PROMPT — Whenever a line of the records below contains the word "finger", copy that line.

RECORDS FOR THE EXERCISE —
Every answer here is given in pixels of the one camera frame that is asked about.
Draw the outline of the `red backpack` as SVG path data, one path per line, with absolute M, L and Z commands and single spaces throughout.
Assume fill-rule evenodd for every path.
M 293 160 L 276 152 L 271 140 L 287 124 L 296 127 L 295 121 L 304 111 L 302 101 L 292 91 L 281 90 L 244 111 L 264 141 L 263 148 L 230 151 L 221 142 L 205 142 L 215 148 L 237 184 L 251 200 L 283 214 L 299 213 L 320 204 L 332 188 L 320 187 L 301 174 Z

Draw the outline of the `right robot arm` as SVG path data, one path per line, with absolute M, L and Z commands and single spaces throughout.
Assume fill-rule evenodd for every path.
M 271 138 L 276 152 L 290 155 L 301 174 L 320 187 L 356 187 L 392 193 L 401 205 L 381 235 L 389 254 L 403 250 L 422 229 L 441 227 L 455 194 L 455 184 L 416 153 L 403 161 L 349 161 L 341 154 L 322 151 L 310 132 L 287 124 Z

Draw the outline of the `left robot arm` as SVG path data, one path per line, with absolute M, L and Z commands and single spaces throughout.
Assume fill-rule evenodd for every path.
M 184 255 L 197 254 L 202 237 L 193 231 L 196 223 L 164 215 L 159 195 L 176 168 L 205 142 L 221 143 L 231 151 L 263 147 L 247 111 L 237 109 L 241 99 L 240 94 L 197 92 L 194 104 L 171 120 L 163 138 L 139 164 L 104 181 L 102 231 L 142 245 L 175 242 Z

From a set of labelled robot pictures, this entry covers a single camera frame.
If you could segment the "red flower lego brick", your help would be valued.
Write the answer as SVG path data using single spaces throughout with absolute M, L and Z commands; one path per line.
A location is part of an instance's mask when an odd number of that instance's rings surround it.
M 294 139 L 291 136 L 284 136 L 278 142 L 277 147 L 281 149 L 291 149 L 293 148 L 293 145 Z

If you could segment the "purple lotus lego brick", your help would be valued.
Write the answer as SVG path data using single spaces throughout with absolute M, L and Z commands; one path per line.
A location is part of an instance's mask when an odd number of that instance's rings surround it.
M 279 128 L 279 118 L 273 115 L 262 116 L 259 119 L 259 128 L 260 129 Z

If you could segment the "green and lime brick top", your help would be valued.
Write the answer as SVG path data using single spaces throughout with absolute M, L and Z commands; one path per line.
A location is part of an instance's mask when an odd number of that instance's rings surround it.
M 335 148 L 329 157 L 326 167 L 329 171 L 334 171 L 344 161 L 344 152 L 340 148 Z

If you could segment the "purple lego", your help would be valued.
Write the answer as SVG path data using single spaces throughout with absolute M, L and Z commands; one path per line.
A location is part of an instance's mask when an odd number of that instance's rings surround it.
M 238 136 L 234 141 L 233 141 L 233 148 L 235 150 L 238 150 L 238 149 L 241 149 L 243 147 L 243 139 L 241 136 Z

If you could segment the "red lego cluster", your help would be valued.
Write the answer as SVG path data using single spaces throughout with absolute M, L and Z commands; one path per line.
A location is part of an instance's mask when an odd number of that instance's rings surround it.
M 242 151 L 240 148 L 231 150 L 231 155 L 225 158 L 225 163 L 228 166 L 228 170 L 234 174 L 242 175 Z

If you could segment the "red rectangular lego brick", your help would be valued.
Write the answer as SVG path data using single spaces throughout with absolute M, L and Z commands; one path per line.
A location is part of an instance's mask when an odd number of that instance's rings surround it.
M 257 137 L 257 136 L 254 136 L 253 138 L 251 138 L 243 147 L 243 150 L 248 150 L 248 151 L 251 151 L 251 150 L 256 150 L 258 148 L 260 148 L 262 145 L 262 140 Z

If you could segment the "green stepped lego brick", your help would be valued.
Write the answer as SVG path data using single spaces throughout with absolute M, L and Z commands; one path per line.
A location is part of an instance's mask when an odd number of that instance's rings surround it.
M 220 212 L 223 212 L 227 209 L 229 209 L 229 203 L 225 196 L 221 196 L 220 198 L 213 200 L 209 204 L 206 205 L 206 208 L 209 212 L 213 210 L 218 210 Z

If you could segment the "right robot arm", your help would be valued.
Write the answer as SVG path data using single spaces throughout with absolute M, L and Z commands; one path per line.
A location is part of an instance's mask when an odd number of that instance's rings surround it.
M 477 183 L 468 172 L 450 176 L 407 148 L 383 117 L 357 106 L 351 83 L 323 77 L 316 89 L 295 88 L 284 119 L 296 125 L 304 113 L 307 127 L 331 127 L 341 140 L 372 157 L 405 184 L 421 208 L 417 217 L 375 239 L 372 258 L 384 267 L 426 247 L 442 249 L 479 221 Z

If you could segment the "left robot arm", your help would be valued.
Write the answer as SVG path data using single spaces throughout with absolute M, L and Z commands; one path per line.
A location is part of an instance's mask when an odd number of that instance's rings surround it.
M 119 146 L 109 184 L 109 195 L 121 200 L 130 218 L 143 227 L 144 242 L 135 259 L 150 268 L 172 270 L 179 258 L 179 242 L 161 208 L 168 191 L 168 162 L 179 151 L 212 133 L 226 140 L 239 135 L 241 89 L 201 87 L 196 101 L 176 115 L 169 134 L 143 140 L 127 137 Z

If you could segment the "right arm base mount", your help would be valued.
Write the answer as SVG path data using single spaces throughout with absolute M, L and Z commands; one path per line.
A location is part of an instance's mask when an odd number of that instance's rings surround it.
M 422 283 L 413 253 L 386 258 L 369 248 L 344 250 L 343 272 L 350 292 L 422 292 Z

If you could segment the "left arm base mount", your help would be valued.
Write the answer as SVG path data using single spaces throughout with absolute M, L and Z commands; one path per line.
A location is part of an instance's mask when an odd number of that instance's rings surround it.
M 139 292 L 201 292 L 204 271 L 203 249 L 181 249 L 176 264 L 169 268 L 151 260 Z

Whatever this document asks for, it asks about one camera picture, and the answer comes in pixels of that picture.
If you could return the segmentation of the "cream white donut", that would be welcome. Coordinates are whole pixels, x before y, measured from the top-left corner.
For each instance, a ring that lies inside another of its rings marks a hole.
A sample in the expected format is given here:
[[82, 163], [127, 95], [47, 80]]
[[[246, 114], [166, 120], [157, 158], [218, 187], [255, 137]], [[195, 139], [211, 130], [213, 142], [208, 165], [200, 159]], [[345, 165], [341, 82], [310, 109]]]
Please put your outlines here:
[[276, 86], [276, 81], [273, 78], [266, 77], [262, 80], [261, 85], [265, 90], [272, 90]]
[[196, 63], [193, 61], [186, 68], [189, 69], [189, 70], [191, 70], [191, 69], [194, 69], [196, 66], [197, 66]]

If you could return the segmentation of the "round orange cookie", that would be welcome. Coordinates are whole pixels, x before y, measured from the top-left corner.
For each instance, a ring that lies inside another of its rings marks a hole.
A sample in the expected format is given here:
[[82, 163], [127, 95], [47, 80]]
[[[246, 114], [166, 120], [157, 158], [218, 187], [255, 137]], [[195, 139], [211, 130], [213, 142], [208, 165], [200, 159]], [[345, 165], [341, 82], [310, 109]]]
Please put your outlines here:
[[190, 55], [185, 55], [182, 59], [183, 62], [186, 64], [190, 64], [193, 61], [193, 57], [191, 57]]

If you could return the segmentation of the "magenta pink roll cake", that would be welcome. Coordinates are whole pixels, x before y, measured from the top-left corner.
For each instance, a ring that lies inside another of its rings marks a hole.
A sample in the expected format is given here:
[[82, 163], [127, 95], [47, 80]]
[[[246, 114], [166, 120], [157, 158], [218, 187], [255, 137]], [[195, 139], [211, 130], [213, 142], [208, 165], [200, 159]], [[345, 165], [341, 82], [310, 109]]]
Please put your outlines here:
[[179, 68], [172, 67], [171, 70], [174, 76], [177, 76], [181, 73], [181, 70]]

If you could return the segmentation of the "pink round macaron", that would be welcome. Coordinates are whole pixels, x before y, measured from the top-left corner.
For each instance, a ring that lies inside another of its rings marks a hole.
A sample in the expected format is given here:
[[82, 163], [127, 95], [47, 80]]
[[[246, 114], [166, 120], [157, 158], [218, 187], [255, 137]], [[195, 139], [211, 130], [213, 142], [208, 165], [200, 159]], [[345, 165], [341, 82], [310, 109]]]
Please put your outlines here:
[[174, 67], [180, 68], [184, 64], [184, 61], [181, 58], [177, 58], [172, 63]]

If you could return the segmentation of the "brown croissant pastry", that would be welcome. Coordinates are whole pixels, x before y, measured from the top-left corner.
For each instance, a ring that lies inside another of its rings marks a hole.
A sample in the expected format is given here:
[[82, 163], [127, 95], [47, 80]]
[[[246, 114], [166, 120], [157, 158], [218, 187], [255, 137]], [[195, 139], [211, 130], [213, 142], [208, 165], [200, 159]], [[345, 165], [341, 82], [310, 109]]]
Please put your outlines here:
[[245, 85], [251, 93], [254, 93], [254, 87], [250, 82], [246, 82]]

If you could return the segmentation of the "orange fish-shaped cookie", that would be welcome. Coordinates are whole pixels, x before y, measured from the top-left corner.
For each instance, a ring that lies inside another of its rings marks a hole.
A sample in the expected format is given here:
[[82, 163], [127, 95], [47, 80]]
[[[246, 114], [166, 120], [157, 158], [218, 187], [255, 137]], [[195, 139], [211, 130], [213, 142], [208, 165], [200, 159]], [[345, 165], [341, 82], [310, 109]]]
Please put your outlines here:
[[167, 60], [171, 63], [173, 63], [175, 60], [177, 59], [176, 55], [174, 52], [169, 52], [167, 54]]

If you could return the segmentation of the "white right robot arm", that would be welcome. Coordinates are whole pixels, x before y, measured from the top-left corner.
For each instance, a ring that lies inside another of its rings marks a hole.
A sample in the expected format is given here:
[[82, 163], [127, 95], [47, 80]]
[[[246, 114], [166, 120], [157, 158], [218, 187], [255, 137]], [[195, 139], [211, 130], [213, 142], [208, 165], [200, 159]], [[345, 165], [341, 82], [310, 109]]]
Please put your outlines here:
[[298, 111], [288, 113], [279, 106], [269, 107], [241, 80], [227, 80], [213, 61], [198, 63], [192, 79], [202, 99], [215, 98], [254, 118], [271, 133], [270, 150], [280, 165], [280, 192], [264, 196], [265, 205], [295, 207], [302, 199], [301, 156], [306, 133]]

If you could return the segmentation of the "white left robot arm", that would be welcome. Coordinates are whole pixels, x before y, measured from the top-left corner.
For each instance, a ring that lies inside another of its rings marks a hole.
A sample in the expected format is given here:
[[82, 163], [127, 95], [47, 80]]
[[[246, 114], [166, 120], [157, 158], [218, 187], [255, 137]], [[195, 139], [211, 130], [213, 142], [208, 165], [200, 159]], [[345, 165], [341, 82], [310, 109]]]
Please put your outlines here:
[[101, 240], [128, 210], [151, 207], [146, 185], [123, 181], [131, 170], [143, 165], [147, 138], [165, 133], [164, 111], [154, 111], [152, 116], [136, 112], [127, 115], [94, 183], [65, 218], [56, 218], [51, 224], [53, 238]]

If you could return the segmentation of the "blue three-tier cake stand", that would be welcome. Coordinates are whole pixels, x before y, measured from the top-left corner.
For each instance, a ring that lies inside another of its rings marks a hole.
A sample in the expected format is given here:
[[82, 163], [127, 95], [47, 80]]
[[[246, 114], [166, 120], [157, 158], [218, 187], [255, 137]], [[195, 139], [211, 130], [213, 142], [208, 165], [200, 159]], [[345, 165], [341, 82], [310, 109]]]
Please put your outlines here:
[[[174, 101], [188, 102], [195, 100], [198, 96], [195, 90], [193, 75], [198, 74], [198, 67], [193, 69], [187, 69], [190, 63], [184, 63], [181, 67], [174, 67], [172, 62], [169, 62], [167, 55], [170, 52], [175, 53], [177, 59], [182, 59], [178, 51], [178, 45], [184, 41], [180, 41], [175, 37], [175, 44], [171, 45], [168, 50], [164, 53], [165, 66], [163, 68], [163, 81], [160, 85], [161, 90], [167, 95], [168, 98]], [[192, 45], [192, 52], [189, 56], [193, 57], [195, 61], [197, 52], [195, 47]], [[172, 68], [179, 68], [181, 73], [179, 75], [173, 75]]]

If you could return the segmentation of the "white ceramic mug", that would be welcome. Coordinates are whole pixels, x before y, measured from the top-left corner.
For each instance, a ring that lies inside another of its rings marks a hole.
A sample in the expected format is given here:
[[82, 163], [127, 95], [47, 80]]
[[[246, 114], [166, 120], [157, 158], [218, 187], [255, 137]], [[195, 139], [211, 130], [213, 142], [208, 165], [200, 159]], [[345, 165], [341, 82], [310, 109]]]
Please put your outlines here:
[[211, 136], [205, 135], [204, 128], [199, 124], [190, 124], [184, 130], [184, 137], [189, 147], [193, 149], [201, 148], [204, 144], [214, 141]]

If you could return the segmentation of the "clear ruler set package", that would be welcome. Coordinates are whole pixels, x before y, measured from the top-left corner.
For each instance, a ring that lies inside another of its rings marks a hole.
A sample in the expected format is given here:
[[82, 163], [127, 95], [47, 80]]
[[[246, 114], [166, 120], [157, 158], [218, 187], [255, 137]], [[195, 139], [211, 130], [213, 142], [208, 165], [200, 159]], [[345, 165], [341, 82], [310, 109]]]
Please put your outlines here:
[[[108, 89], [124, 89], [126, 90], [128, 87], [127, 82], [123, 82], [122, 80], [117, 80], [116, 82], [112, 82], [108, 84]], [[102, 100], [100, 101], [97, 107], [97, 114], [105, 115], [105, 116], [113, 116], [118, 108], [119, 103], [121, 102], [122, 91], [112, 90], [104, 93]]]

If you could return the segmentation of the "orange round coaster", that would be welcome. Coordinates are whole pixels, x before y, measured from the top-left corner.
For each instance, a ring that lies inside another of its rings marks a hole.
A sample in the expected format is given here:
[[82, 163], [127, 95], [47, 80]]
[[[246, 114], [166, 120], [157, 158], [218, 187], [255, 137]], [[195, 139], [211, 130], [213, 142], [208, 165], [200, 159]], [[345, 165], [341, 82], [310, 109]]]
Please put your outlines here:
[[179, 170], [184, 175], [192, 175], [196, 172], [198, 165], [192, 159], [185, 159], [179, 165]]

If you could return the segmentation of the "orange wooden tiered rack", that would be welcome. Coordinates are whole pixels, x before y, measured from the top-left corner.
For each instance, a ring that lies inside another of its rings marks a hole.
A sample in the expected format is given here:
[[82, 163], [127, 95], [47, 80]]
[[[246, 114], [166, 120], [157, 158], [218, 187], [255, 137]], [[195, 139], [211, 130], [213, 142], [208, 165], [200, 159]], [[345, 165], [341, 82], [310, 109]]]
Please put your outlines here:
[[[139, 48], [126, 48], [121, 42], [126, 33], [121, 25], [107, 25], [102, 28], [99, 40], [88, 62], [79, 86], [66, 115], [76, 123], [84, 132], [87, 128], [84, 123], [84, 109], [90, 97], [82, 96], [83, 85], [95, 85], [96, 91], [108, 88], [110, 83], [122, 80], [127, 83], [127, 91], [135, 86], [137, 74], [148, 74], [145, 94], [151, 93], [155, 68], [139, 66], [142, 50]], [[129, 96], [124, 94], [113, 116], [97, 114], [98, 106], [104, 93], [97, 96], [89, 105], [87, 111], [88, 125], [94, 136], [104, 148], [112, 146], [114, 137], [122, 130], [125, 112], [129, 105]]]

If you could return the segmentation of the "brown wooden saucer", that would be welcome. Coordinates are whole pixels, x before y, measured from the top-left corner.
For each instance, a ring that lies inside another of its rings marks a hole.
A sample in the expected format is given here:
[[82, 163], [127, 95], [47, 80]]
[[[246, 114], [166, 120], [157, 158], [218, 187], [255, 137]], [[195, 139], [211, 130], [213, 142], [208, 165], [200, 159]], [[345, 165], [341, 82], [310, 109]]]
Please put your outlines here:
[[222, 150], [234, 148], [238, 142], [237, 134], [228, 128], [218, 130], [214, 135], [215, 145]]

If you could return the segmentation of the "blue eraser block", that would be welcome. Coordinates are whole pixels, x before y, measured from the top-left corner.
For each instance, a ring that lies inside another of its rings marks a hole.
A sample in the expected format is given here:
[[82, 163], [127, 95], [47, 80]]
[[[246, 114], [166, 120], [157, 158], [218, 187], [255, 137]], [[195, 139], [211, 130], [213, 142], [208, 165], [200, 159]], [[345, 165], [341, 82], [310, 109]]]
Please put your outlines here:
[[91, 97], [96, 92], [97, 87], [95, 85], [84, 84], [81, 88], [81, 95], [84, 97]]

* * *

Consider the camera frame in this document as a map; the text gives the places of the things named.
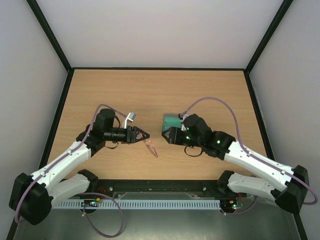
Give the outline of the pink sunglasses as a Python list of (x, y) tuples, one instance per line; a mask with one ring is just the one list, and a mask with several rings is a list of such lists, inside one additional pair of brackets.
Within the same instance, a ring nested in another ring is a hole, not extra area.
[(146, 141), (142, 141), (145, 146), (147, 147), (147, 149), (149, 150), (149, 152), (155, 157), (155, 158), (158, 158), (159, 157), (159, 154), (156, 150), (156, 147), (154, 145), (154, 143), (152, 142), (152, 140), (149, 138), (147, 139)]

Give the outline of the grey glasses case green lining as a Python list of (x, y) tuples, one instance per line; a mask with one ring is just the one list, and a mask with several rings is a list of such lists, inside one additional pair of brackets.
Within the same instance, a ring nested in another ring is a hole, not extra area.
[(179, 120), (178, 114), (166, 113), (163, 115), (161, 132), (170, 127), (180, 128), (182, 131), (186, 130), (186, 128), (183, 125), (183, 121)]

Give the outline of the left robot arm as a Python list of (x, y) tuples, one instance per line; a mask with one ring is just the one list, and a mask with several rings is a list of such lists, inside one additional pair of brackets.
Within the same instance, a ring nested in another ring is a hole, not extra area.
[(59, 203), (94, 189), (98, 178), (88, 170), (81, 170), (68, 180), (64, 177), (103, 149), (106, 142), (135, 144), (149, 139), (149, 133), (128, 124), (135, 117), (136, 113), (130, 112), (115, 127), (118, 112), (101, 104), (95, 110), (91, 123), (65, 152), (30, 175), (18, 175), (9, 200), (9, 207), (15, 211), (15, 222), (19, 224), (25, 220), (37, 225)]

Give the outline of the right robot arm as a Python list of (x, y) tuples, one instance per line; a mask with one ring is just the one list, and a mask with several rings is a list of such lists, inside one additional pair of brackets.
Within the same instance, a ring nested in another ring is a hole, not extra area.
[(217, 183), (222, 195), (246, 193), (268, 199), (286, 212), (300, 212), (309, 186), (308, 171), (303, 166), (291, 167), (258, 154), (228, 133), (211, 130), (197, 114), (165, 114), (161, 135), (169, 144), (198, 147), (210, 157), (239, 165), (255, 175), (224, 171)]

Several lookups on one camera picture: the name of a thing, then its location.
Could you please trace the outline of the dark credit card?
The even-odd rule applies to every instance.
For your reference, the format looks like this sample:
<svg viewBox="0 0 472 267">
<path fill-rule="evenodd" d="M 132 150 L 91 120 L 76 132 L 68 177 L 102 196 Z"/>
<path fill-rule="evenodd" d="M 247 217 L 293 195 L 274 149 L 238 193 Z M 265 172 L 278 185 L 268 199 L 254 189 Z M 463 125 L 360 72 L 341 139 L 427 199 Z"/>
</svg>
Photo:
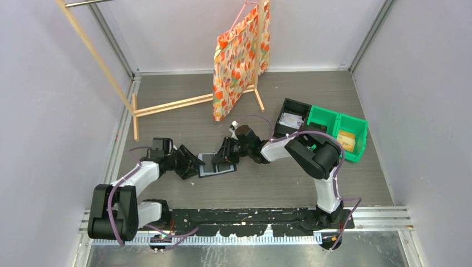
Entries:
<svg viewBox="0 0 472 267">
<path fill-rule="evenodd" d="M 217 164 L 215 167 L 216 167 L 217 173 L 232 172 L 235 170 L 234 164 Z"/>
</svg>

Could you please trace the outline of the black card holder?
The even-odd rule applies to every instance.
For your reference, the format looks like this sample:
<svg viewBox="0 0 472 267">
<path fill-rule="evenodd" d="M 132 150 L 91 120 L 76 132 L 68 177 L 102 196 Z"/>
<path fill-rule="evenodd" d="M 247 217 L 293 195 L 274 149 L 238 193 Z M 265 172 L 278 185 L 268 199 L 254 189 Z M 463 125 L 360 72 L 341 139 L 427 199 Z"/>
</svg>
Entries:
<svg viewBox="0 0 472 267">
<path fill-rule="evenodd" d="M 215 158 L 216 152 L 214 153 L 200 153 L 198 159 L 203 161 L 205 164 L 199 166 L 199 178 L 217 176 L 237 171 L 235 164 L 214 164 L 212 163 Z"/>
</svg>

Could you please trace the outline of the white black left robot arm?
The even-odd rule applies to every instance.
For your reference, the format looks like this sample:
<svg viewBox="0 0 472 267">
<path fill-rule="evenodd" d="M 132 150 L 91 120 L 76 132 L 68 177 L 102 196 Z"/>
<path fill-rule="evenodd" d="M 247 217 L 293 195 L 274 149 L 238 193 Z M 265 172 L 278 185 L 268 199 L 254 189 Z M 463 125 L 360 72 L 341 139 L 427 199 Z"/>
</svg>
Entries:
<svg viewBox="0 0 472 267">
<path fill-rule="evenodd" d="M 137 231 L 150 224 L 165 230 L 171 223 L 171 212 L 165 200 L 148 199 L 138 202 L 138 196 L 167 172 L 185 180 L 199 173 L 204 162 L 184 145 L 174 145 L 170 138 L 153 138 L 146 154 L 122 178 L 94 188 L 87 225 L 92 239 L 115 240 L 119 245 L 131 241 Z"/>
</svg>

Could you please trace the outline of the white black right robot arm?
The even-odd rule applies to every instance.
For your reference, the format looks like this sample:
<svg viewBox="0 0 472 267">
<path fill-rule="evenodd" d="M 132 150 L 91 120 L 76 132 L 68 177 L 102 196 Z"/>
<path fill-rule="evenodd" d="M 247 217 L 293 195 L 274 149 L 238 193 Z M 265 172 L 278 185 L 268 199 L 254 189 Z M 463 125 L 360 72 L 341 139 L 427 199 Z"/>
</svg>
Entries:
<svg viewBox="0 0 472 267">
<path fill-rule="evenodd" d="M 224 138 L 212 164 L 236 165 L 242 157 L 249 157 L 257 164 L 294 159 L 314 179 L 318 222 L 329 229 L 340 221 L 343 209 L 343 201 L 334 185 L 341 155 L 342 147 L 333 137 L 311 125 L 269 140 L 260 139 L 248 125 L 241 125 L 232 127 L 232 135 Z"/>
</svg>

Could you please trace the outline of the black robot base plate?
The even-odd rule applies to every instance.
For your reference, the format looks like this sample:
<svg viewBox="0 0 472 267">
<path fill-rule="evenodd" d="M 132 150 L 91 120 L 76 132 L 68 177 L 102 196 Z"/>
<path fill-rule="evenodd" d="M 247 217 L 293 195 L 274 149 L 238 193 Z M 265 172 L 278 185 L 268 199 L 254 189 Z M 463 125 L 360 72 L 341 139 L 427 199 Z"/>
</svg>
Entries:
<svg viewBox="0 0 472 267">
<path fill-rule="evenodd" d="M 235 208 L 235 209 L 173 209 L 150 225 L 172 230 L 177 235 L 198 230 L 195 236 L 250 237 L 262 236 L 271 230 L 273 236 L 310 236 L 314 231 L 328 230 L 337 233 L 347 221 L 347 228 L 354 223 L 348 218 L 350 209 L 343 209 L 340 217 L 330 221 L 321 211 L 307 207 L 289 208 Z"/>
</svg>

...

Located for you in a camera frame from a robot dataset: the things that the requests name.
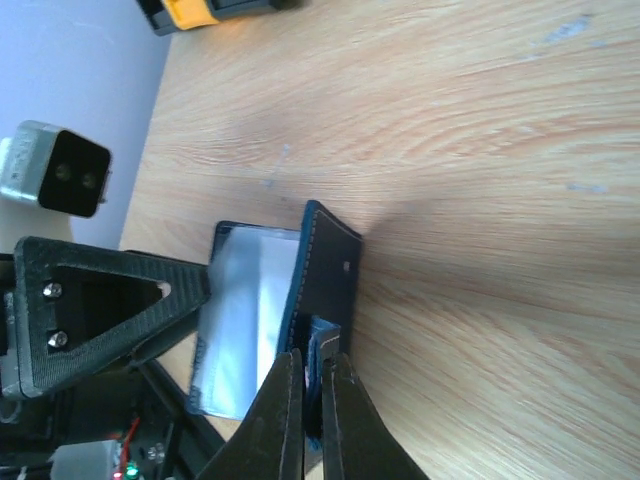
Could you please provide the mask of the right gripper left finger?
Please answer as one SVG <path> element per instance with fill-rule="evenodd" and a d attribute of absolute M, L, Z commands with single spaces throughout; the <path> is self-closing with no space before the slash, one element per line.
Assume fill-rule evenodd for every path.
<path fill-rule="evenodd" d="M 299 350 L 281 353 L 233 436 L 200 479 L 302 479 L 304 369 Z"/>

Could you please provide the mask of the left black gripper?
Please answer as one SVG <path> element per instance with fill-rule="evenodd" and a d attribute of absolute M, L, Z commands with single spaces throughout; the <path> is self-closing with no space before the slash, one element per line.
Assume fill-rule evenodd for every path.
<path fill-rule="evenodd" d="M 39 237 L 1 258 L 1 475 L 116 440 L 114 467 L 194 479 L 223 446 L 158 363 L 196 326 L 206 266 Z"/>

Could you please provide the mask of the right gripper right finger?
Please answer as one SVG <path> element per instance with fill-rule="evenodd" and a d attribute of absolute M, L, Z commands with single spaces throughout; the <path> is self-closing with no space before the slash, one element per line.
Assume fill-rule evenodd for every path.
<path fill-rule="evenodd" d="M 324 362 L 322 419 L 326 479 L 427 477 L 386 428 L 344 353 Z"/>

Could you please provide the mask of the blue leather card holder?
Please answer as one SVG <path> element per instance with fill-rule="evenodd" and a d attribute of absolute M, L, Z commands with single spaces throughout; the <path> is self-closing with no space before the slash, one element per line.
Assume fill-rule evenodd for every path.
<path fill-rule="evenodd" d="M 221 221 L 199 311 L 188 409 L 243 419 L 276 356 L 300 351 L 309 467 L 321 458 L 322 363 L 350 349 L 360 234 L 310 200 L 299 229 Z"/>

PROBLEM SOLUTION —
Could you please provide the mask of the right gripper left finger?
Could you please provide the mask of the right gripper right finger?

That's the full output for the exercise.